**EXERCISE GOAL:**
The result should be an exact copy of the lines from the one with "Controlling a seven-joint" through the last line of the data below, both included.

**INPUT DATA:**

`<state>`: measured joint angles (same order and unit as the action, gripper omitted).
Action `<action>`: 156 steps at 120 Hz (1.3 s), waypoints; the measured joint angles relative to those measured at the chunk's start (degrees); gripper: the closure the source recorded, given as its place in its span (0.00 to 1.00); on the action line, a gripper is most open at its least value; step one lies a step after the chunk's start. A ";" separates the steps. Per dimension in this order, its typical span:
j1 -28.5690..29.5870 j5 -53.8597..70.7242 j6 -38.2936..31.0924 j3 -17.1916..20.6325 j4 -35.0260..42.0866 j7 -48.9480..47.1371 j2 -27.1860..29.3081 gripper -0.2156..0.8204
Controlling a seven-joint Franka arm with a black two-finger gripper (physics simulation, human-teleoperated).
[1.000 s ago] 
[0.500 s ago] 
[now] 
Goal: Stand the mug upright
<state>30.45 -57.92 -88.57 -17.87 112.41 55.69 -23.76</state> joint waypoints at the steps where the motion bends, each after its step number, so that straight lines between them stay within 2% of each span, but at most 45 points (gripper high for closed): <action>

**ANSWER TO THIS TASK:**
Controlling a seven-joint Franka arm with a black two-finger gripper (physics simulation, human-teleoperated).
[1.000 s ago] 
[0.500 s ago] 
[now] 
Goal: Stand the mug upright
<state>30.45 -57.92 -88.57 -17.87 112.41 55.69 -23.76</state> joint waypoints at the steps where the motion bends, each after its step number, so that straight lines between them stay within 2% of each span, but at most 45 points (gripper high for closed): <action>

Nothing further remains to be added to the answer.